That drives a new pair of nails in the coffin of the big if from Part I. Not only are equilateral planar triangles unable to fill the spherical triangle projected from an icosahedron’s face—because the angles don’t match—spherical triangles can’t even subdivide into smaller spherical triangles of the same shape—because the angles don’t match.

Mapmakers’ dilemma (maybe trilemma?) §

In the back of my mind, I always figured that this was either a solved problem (remain blissfully unaware of midpoint subdivision’s distortion and move on) or—more likely and now confirmed—an unsolvable problem with well-studied tradeoffs. The field in which those tradeoffs are studied? Cartography.

After all, mapmakers have been trying to solve this exact problem for millenia, just on a bigger scale. They’re trying to flatten a sphere onto a plane, not simply a patch of a sphere onto a triangle. It’s the same problem, however. The curved surface can’t be flattened without distortion. I need to draw from cartographers their sophisticated analysis of the tradeoffs and their rich library of map projections that distribute distortion in different ways for different uses.

So, let’s segue from abstract geometry to the art of Earth measurement, which you might call “geo metrics.” That is, let’s change the topic from geodesic geometry to, if you will, geo-⁠metric geodesy.

The most (in)famous tradeoff is that a 2D map, even of an idealized spherical Earth, can’t preserve both scale and shape^‡‡ (and often preserves neither!).

The deservedly much-maligned Mercator projection—with its inflated Greenland and hyperbolic vertical extents that obscure poles—is actually the result of making this tradeoff; it’s in fact the only single-split seam (uninterrupted) projection that preserves angle (conformal) and also has straight longitude lines (meridians). These properties were intended for navigation in the era before GPS. And now, in the era of cloud mapping software, its modern descendant, Web Mercator, is still considered the most practical choice for the way most people and software interact with maps: zoomed in, north-up, inside Google software that abstracts Earth as a square, and expecting street shapes to match the local geometry regardless of being in Stockholm or Guatemala City.

Let me interrupt you §

However, there is another lever besides “area vs angle”: interruptions. When the globe is cut into more pieces, each piece can carry less distortion of both kinds, at the cost of “point to point” continuity when laid out flat. This is the “flatten an orange peel” analogy; you can’t do it without tearing the peel, so… tear it.

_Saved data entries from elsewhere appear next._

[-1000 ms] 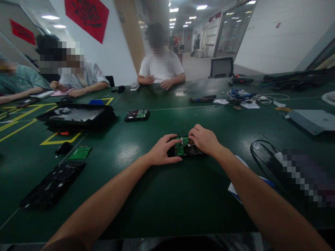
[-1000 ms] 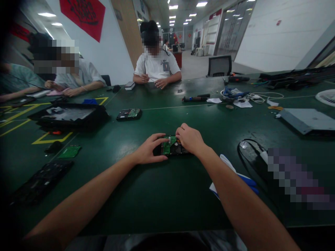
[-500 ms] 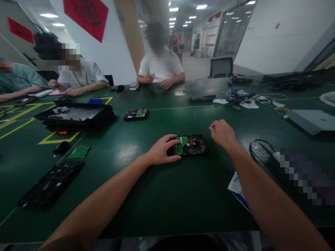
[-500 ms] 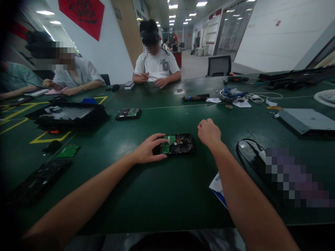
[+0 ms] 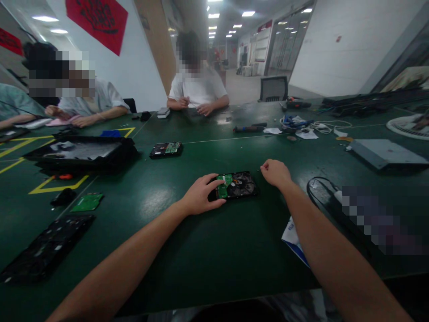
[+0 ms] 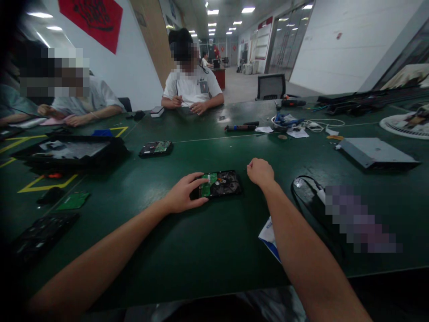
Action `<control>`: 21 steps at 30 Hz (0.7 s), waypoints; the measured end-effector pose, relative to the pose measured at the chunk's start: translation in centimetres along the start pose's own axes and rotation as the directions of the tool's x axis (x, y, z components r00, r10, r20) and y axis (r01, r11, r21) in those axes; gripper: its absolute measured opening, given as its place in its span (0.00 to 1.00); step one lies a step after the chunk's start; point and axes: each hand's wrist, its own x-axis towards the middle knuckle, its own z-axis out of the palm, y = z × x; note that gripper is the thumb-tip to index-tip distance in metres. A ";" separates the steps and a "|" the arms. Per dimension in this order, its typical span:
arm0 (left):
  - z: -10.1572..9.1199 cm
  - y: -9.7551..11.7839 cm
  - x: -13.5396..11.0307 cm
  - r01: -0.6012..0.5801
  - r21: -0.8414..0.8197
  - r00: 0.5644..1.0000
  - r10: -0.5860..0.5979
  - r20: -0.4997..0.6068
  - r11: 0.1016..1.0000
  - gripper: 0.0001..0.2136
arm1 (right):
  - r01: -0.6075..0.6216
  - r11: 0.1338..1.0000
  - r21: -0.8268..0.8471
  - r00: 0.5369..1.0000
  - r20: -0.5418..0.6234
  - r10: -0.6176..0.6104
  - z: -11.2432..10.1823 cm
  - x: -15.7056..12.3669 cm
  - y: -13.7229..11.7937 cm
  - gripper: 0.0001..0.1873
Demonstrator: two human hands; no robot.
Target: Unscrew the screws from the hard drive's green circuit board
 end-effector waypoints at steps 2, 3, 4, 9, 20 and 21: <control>0.1 -0.2 0.2 -0.004 0.007 1.000 0.004 -0.003 1.000 0.33 | -0.002 1.000 0.007 1.000 -0.009 0.002 0.1 -0.2 0.0 0.15; 0.2 -0.2 0.2 -0.001 0.010 1.000 0.001 -0.003 1.000 0.33 | -0.003 1.000 0.009 1.000 -0.013 0.003 0.2 -0.2 0.0 0.15; 0.2 -0.3 0.3 0.003 0.012 1.000 -0.003 -0.005 1.000 0.33 | -0.006 1.000 0.010 1.000 -0.019 0.006 0.3 -0.2 0.0 0.15; 0.5 -0.3 0.9 0.003 0.019 1.000 -0.003 -0.020 1.000 0.32 | -0.025 1.000 0.010 0.999 -0.020 0.025 0.5 -0.2 -0.3 0.16; 0.6 -0.1 1.2 -0.011 -0.013 0.999 0.010 -0.044 1.000 0.30 | -0.089 0.995 0.051 0.995 0.046 0.086 0.1 0.8 -0.4 0.17; 0.6 -0.1 1.1 -0.008 -0.015 0.999 0.007 -0.044 1.000 0.30 | -0.104 0.993 0.061 0.993 0.056 0.101 0.0 1.1 -0.5 0.17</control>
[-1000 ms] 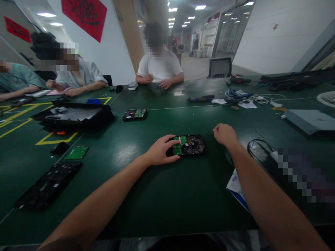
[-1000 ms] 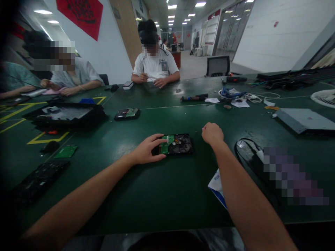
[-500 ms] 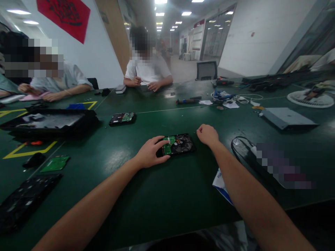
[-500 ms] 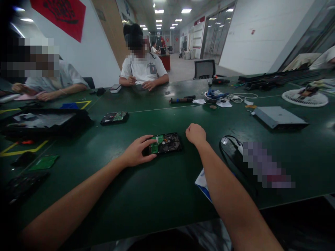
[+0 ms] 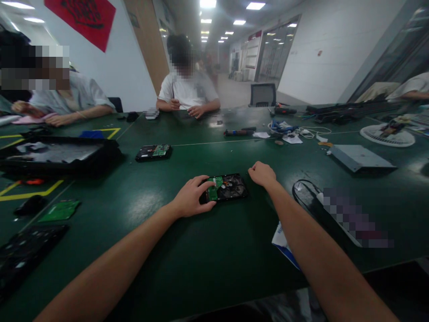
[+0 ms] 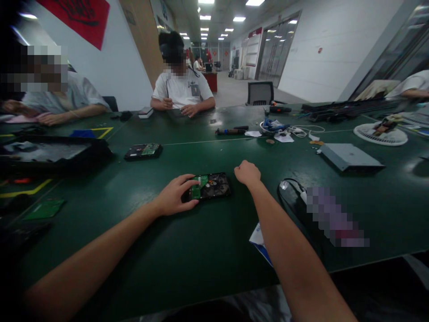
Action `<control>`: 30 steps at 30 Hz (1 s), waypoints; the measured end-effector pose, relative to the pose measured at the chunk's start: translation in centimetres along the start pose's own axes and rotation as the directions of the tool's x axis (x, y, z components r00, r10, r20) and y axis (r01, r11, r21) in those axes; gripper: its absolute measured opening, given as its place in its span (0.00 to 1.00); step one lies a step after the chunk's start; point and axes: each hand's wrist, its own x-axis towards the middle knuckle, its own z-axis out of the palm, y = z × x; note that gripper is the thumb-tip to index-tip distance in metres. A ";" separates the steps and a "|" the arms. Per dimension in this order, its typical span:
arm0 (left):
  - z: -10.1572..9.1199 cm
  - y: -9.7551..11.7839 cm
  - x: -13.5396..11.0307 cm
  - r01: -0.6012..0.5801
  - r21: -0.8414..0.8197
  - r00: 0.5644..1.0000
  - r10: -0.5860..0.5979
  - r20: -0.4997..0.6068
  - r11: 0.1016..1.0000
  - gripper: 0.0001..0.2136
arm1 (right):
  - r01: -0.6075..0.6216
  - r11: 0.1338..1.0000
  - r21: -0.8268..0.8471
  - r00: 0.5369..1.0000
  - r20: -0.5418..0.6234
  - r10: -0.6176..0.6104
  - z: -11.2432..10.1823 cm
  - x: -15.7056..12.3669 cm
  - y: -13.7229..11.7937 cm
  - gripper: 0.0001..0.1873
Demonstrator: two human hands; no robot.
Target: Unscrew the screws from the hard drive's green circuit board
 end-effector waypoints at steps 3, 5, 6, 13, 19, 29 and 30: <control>0.0 0.0 -0.1 0.007 0.008 1.000 -0.007 0.007 1.000 0.31 | -0.041 0.998 0.048 0.999 0.015 0.040 -0.8 0.7 -0.3 0.15; -0.1 -0.1 -0.1 0.005 0.010 1.000 -0.005 0.010 1.000 0.31 | -0.060 0.994 0.089 0.998 0.001 0.060 -1.7 1.1 -0.6 0.15; -0.1 -0.1 -0.1 0.004 0.010 1.000 -0.004 0.014 1.000 0.31 | -0.062 0.992 0.111 0.998 -0.022 0.065 -2.2 1.2 -0.8 0.16; -0.3 -0.2 -0.1 0.004 -0.011 0.999 -0.004 0.038 1.000 0.33 | 0.272 0.905 0.328 0.928 -0.337 -0.156 -4.8 -1.1 -4.5 0.27; -0.5 -0.1 0.0 -0.012 -0.027 0.999 0.013 0.034 1.000 0.35 | 0.526 0.812 0.253 0.802 -0.466 -0.374 -3.4 -4.5 -6.6 0.27; 0.2 -0.4 0.2 0.036 0.008 0.999 -0.036 -0.007 0.999 0.33 | 0.595 0.795 0.118 0.734 -0.482 -0.478 -3.3 -4.3 -6.4 0.31; 0.3 -0.5 0.2 0.048 0.015 0.999 -0.048 -0.019 0.999 0.33 | 0.618 0.776 0.128 0.704 -0.529 -0.474 -3.2 -4.1 -6.7 0.31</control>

Well, what else can be cut into pieces? Polyhedra, of course. Specifically, some can be cut into nets, 2D layouts of their faces that can be folded back into 3D solids. As for which polyhedron, the icosahedron is again a good choice that evenly distributes distortion over as many equilateral triangle faces as possible. Naturally, good ol’ Bucky Fuller came up with the Dymaxion projection^§§.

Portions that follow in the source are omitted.